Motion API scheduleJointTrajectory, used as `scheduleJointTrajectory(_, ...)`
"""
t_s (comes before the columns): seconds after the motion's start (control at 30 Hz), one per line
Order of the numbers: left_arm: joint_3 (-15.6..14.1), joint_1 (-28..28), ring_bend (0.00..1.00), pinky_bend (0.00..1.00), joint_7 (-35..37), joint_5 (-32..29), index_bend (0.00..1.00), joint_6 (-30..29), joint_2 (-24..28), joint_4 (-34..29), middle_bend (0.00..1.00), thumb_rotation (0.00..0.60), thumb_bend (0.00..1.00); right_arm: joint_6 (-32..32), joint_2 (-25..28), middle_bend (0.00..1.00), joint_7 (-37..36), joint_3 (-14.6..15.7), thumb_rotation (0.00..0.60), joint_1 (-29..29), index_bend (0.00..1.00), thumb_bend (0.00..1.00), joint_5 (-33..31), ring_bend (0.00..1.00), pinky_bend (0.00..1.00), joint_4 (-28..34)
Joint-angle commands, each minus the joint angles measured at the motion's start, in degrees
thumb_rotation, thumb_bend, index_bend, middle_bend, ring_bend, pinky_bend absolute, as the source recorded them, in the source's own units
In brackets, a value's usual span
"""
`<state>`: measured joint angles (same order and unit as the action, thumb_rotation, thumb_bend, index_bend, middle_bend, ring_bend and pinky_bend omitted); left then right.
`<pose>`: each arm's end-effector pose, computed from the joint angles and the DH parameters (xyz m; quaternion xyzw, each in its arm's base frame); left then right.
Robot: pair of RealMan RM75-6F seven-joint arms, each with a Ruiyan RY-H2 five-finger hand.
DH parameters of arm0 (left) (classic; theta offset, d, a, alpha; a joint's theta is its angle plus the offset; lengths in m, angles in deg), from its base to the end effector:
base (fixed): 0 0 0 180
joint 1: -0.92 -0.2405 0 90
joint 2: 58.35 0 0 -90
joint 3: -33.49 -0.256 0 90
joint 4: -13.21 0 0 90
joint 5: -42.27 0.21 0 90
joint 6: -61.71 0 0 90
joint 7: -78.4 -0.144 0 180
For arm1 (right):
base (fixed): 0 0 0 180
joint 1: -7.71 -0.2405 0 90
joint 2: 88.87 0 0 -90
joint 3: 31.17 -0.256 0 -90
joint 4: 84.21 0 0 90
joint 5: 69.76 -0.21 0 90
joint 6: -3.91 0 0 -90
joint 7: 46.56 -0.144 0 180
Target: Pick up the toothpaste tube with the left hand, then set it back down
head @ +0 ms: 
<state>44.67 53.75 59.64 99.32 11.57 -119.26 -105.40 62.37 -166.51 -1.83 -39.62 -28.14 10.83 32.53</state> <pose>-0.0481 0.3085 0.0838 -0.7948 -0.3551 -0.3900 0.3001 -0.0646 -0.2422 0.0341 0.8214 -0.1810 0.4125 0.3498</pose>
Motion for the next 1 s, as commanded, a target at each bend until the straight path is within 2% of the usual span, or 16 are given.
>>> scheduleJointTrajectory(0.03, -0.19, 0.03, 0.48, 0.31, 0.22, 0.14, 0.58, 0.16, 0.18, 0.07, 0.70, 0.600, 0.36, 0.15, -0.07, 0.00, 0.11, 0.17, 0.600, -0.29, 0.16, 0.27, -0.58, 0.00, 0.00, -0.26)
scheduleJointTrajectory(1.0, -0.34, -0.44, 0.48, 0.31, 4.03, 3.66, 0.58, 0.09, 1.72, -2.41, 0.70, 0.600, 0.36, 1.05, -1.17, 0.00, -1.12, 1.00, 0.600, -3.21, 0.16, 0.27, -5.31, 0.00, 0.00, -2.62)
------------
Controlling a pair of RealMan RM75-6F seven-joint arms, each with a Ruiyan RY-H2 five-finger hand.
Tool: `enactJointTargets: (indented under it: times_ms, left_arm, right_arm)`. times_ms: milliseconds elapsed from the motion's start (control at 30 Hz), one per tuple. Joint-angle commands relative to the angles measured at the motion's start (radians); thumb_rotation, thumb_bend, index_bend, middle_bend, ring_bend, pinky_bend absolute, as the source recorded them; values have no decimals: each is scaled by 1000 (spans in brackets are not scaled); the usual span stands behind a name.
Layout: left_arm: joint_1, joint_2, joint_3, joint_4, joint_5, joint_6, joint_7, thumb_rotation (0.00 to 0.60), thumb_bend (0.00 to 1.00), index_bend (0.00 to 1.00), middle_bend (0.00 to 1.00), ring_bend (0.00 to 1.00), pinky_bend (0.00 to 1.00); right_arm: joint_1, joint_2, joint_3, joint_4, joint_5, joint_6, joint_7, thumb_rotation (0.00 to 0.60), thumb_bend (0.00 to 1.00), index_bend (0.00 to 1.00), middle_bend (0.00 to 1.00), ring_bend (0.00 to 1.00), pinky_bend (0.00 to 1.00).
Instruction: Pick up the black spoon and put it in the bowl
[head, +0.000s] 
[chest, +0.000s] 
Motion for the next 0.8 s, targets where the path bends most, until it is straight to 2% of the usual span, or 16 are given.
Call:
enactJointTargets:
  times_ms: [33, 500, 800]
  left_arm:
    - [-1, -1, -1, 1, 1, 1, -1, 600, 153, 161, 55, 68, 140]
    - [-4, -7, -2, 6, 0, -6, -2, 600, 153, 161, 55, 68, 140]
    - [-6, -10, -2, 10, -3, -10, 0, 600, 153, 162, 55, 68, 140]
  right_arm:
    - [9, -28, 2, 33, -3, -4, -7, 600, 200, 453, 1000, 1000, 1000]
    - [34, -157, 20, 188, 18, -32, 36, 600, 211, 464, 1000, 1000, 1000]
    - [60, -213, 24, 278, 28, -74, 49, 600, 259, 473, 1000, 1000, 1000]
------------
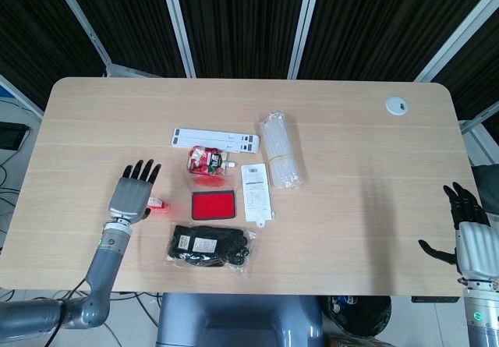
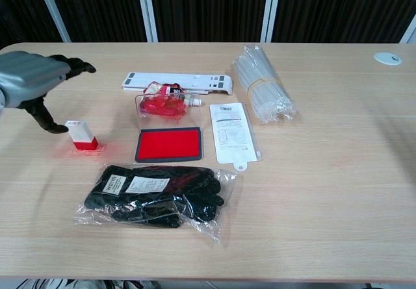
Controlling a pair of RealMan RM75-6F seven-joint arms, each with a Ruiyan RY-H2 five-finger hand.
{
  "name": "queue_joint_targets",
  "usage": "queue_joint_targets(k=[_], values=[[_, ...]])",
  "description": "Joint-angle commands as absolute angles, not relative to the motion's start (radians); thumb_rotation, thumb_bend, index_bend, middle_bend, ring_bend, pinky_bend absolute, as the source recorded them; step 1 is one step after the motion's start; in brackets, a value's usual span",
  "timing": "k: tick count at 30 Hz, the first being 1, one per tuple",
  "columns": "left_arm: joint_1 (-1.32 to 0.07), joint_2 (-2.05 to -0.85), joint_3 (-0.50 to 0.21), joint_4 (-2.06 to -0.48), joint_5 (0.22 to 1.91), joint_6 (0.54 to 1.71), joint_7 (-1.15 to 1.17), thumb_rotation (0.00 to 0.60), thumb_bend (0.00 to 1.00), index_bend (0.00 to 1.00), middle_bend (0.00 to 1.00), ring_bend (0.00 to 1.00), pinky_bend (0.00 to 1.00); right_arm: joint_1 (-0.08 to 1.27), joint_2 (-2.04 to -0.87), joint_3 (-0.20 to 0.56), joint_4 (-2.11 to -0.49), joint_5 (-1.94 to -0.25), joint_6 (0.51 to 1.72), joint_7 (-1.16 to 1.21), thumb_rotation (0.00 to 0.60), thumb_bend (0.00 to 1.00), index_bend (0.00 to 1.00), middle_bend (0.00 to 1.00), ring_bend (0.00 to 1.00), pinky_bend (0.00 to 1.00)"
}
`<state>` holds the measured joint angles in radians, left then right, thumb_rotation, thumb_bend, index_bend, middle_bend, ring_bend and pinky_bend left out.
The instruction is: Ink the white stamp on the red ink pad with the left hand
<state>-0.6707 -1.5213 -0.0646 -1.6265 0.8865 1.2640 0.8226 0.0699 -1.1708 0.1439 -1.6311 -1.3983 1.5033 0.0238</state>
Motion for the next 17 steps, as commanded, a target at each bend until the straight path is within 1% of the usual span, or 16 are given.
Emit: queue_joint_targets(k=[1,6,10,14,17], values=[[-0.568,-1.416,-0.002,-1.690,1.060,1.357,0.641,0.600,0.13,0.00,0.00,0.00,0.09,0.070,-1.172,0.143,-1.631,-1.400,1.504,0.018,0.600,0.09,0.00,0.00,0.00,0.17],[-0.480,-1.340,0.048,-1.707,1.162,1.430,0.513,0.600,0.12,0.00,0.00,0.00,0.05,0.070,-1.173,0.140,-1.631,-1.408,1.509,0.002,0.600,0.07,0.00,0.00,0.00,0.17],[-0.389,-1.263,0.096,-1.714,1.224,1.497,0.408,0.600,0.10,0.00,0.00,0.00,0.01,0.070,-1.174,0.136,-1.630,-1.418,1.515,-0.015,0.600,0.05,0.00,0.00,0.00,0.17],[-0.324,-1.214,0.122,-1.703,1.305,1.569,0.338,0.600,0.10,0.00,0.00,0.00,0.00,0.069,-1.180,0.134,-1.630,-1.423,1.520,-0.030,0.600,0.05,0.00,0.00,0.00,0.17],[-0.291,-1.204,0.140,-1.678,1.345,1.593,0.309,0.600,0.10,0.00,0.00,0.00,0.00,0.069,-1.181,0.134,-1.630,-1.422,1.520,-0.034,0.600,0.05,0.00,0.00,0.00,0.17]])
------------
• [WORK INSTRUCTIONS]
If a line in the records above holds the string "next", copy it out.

• [ANSWER SECTION]
Motion for the next 1 s, as commanded, a target at each bend until the straight path is within 2% of the usual span, or 16 are given.
Motion for the next 0.8 s, targets where the path bends most, until it is straight to 2% of the usual span, or 16 are given.
Motion for the next 17 steps, as commanded, a target at each bend until the straight path is within 1% of the usual span, or 16 are given.

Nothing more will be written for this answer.